### Instructions to follow
Transcribe exactly the line that contains "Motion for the" and each line that comes after it in the material, the last line included, and nothing more.
┄┄┄┄┄┄┄┄┄┄
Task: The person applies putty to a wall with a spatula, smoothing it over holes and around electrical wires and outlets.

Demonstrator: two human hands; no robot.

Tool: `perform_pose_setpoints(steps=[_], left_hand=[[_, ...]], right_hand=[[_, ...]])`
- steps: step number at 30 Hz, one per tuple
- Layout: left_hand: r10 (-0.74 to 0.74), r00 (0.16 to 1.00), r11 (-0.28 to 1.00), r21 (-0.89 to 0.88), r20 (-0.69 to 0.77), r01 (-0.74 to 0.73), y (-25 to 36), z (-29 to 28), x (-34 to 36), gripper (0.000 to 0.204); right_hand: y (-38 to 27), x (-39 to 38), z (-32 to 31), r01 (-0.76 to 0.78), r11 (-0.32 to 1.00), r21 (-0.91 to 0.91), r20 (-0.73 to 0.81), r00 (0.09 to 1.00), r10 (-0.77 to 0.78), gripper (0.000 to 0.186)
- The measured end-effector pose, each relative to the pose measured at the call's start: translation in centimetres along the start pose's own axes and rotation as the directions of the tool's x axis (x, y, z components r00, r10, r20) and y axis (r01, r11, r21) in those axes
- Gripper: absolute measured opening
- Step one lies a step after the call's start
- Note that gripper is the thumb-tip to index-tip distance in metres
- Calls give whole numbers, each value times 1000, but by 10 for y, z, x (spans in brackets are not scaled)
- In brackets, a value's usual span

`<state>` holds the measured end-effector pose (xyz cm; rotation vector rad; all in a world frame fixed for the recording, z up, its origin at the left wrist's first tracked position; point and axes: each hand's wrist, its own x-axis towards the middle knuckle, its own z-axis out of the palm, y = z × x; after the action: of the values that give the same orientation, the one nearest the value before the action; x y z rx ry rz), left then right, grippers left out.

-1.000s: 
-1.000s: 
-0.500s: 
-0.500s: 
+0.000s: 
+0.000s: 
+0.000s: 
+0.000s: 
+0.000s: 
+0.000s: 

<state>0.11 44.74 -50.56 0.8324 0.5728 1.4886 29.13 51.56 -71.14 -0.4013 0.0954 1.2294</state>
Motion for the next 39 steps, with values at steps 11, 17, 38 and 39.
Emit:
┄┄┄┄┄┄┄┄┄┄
### Answer space
Motion for the next 39 steps, with values at steps 11, 17, 38 and 39.
Emit:

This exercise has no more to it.